We live in a world that continues to challenge us with many mysteries. We have only just begin to explore the heavens and the depths of our own oceans and terrestrial core remain enigmatic to us in many ways. On the surface, we marvel at the megalithic structures and fossil records that litter our planet. Stonehenge and the pyramids would be difficult to construct today, so how did ancient man do the job without cranes and engines?
Other matters also confound easy explanation, especially when flying objects are unidentifiable and weather balloon assertions are implausible. Could two old men from England really have made all those crop circles? If not, who did?

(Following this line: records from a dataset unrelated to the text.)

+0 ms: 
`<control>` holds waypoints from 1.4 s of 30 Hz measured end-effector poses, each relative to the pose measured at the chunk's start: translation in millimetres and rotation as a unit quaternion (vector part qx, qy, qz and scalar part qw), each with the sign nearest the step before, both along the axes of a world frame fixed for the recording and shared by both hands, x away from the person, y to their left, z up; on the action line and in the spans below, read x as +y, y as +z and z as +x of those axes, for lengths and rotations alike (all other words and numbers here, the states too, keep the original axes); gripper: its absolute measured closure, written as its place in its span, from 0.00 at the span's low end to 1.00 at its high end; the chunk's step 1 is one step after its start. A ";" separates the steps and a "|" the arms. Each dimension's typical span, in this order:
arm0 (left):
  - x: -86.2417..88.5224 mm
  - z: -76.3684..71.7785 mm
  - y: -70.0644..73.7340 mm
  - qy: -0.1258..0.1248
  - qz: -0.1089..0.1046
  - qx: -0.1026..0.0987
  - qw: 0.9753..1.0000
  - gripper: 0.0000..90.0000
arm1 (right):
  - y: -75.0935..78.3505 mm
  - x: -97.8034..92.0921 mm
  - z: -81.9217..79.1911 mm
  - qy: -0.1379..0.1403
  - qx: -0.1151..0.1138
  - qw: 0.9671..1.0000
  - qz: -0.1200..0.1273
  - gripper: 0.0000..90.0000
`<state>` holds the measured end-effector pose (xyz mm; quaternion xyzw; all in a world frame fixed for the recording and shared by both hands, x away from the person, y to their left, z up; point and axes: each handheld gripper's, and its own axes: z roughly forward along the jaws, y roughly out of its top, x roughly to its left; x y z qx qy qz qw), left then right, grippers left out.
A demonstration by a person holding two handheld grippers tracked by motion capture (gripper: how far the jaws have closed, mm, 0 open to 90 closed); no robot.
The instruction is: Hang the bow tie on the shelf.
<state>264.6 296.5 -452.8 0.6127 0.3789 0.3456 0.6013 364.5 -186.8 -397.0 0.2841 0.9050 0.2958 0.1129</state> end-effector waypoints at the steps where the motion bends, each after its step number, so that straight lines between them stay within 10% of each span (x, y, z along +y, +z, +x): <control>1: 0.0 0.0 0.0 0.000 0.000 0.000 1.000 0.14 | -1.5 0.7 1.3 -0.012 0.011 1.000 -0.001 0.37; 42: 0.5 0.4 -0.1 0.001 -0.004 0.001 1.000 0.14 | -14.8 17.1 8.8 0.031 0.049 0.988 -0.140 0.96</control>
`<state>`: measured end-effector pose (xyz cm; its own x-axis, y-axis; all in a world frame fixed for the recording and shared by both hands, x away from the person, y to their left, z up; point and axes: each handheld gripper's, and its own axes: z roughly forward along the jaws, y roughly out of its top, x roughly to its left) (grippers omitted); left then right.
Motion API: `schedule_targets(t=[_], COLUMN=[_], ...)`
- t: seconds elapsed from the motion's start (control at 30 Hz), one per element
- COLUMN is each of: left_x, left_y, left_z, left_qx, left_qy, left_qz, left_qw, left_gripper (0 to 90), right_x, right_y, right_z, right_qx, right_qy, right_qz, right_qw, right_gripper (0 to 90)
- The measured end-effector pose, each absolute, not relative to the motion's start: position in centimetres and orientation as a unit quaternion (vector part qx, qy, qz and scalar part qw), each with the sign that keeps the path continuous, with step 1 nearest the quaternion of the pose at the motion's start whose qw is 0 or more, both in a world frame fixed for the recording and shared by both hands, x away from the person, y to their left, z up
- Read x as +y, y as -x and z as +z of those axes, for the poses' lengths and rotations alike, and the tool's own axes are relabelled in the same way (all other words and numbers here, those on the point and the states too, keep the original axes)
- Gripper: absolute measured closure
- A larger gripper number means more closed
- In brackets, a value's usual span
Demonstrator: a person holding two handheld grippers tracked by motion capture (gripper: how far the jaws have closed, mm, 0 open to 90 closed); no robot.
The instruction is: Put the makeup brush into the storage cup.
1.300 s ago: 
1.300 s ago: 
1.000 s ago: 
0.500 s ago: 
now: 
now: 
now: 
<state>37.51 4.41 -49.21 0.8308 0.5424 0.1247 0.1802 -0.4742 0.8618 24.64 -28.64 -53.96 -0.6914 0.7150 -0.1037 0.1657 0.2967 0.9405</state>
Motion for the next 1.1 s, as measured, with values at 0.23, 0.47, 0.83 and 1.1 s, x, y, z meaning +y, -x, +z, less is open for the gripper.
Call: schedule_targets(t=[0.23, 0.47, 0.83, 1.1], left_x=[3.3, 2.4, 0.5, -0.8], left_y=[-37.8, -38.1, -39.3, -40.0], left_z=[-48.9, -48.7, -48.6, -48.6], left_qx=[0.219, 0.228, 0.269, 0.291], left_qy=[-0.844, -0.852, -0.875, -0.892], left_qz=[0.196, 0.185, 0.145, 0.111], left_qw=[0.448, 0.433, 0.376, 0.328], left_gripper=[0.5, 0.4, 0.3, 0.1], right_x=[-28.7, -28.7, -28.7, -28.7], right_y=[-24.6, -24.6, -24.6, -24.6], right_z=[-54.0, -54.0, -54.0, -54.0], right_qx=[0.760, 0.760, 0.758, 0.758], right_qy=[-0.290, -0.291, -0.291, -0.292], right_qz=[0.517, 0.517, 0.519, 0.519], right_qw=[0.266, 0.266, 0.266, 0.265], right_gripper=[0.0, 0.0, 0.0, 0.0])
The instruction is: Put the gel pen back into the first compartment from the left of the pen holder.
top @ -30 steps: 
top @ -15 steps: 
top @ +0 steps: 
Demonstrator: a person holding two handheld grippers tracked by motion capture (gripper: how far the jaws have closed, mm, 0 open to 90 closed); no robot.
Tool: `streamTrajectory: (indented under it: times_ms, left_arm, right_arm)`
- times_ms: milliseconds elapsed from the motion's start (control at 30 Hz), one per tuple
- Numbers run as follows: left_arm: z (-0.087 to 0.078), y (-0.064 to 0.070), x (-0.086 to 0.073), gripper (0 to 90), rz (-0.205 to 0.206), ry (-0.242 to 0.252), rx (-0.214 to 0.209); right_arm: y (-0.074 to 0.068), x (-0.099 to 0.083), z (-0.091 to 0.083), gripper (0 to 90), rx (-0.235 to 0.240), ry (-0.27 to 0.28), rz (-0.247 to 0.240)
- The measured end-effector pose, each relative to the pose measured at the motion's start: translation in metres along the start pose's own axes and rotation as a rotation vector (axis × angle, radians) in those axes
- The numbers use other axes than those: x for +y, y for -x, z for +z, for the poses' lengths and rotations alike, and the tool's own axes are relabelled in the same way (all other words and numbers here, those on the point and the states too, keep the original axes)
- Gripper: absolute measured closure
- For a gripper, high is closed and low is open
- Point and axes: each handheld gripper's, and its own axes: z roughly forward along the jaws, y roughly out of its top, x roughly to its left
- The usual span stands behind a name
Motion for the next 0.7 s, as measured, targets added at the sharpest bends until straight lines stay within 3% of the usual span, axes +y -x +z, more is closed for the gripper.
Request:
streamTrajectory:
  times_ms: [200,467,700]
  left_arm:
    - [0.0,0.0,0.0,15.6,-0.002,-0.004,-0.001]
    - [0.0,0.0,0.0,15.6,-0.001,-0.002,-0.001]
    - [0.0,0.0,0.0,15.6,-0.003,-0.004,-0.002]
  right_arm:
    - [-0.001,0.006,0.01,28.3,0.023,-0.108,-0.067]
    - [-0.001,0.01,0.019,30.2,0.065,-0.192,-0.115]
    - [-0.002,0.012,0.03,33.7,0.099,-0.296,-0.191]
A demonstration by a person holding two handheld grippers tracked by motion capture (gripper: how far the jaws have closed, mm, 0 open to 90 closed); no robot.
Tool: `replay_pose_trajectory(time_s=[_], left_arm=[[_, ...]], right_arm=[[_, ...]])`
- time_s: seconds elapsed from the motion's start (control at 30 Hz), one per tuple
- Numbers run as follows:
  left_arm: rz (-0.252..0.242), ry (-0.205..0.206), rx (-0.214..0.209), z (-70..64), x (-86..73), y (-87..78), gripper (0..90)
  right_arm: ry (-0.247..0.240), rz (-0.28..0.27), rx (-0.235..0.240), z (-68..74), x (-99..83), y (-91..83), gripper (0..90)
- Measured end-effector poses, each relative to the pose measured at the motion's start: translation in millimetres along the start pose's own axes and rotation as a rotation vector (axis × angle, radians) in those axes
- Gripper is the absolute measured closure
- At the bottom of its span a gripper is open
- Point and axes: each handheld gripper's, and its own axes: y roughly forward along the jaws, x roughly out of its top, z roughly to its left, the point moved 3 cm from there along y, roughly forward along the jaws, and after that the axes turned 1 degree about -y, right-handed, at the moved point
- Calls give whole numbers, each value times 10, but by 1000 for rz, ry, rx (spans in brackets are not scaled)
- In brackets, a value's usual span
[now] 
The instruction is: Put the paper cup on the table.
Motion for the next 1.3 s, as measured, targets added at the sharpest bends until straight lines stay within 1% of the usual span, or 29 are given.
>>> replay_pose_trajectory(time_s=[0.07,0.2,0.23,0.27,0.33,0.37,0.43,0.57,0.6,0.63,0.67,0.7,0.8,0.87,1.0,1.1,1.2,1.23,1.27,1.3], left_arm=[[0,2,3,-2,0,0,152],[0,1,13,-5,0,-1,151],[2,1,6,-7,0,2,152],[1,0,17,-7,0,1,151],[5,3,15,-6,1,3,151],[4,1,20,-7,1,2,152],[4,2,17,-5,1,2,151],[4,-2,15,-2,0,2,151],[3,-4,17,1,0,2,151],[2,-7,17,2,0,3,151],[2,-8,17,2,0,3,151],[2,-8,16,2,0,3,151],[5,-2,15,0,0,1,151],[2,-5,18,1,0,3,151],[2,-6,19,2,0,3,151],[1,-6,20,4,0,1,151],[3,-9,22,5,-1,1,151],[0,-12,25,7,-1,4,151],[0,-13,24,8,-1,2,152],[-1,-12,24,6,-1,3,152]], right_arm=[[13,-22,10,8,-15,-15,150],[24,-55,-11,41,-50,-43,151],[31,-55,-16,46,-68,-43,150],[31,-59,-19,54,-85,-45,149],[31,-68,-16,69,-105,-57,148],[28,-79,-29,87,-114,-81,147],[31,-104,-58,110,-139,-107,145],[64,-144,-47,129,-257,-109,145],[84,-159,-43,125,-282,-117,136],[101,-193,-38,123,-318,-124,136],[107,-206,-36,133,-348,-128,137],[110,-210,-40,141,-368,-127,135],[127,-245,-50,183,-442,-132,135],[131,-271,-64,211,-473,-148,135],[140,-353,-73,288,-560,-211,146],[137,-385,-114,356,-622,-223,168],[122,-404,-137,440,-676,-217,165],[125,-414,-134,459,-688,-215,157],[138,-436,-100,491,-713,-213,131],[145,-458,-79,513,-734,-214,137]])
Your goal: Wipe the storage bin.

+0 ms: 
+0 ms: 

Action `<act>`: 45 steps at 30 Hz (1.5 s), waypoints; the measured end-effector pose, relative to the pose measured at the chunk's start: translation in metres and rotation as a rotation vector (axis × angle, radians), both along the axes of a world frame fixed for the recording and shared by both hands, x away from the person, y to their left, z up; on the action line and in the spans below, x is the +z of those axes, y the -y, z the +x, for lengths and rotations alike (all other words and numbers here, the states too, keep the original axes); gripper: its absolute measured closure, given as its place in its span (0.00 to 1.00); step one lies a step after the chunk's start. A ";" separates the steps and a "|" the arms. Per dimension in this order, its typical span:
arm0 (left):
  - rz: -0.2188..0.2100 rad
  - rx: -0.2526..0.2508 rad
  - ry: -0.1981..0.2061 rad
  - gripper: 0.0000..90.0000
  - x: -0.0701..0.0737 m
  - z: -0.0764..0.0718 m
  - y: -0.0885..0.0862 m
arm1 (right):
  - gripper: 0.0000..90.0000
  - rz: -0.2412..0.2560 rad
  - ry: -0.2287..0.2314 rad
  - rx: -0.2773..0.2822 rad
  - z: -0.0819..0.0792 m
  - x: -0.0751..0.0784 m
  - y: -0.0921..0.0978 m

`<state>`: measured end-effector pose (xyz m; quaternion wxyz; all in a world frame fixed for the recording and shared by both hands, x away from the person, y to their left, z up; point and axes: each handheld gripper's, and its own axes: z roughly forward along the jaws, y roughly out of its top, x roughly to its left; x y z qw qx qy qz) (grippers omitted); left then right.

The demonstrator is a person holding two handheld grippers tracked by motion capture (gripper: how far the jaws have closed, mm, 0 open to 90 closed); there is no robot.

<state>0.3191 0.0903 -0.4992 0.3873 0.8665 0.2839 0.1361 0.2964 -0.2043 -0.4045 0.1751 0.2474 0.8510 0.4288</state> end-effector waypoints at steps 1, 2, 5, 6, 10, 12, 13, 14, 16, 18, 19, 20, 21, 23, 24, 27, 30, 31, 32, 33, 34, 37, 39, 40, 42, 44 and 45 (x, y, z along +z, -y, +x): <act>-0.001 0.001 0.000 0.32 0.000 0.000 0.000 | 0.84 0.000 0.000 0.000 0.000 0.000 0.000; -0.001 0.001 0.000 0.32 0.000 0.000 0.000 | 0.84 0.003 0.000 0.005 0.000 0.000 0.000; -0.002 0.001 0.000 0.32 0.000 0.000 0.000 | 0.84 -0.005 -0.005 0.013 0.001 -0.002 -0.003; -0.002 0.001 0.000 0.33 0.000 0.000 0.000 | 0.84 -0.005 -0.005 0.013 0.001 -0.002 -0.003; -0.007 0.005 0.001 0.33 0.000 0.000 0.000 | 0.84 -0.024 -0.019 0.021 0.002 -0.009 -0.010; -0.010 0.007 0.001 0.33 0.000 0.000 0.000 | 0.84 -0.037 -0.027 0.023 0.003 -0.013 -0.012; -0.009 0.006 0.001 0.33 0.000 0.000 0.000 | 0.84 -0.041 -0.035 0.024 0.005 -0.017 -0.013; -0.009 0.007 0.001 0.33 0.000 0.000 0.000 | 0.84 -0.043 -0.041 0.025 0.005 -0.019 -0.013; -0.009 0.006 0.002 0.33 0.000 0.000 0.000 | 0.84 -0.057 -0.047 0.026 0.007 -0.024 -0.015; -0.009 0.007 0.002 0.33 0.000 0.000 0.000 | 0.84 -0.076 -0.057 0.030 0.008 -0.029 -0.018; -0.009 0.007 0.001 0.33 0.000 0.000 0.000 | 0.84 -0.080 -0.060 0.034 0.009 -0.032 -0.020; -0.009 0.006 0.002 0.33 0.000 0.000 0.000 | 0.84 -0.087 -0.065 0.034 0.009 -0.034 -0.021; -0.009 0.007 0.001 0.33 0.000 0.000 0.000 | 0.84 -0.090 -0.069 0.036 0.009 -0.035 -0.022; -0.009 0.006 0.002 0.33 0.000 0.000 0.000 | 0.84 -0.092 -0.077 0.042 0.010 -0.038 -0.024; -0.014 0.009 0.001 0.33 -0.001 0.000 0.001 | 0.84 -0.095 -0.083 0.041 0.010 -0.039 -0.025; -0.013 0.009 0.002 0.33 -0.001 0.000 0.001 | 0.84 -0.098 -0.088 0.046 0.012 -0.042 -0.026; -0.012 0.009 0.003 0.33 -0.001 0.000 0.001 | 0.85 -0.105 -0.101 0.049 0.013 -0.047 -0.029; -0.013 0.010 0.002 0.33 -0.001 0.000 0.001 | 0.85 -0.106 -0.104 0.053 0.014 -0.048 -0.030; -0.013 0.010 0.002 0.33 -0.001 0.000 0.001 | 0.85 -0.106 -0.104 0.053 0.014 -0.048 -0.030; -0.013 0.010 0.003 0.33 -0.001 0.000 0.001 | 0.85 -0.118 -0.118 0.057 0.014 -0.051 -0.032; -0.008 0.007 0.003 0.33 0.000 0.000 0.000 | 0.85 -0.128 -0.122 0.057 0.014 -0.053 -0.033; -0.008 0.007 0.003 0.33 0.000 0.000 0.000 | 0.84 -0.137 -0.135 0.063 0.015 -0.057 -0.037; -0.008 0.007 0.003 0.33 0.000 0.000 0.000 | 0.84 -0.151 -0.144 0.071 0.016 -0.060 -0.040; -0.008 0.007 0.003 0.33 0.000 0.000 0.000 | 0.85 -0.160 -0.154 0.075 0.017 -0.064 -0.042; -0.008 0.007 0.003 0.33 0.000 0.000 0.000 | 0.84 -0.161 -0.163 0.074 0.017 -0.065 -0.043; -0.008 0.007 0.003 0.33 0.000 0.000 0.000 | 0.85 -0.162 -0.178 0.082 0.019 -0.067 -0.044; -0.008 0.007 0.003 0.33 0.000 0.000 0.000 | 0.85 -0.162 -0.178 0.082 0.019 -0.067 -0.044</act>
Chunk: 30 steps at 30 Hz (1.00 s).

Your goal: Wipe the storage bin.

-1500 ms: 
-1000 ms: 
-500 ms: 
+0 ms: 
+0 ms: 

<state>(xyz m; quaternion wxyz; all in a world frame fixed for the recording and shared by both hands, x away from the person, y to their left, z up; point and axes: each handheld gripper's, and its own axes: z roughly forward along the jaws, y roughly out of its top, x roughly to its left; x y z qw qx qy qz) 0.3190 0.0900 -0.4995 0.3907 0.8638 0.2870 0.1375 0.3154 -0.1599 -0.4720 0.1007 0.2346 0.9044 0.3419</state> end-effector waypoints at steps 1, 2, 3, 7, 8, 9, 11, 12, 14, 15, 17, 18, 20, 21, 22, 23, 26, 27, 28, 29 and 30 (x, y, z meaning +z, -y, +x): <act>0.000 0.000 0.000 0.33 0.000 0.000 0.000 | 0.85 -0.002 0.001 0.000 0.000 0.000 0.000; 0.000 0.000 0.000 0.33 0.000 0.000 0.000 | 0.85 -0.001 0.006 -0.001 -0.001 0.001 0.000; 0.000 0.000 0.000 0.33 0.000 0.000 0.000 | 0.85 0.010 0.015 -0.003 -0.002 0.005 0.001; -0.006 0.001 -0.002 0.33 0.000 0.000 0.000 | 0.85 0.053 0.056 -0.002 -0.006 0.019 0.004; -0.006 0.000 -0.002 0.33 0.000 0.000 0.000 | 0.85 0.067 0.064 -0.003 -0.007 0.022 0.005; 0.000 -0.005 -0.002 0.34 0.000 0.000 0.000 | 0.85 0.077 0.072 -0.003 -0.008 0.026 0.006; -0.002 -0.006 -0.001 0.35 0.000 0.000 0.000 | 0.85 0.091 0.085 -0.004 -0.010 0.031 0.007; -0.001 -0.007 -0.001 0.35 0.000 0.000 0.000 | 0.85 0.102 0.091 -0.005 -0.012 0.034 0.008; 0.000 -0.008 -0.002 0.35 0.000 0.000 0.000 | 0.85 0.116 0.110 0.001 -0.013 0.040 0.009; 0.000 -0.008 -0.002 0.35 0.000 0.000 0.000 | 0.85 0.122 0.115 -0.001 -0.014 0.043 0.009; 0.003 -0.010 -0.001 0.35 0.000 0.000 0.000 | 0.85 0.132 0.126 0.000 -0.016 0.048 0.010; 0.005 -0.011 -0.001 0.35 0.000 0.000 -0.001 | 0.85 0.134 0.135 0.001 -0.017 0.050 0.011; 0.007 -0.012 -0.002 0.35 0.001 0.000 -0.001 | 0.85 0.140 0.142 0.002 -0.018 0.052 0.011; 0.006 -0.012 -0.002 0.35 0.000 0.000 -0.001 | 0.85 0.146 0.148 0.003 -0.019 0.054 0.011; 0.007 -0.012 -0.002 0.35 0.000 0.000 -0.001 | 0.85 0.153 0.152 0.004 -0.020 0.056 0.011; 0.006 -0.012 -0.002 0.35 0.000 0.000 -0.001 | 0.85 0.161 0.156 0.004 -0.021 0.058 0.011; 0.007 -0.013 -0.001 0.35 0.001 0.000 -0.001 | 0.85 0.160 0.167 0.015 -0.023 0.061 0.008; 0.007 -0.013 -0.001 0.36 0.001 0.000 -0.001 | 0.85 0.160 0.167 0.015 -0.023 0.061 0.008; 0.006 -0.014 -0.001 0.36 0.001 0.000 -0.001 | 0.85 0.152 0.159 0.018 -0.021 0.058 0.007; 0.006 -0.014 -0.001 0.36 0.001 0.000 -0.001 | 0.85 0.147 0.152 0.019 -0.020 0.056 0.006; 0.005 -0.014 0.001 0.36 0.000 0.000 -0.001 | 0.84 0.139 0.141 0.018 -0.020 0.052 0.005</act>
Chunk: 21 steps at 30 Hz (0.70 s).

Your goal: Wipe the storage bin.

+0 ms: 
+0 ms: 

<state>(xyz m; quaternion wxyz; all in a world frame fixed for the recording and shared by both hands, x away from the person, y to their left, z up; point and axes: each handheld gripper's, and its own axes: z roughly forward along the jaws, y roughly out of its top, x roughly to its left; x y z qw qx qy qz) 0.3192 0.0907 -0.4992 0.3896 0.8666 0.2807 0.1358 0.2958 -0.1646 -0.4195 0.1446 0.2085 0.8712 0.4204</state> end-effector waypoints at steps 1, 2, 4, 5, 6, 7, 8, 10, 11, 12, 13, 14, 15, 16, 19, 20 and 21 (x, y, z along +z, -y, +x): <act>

A theory exists that Earth was visited in the distant past by aliens who left behind certain technologies or enabled great leaps in intellectual development, but the theory seems to be a clever way of replacing the God of the Bible with an amoral agent of similar ability.
Indeed, many who hold to these theories posit that the gods of mythology and the angels of the major world religions are but misidentified alien persons. An effort is made to assimilate the Bible’s great miracles, especially creation and the Noahic flood, into the theory – not by stripping away the supernatural elements as has long been common, but by attributing causation to alien invaders. Visionary chariots of fire become flying saucers; fire and brimstone are translated to an extraterrestrial death ray.
Until recently, the skeptic has mostly tried to discredit the miracles of the Bible by concocting farfetched natural explanations. The devil needs to emasculate the real power of the cross, which is only evident at the empty tomb, the result of a miracle called resurrection. Without faith in that miracle and the certainty of its replication on Judgment Day, belief in Christ is futile and doomed.
Faith in God does not necessarily preclude the existence of life elsewhere, but it does require a commitment to the testimony of the Bible, surely including the miracle of resurrection (First Corinthians 15).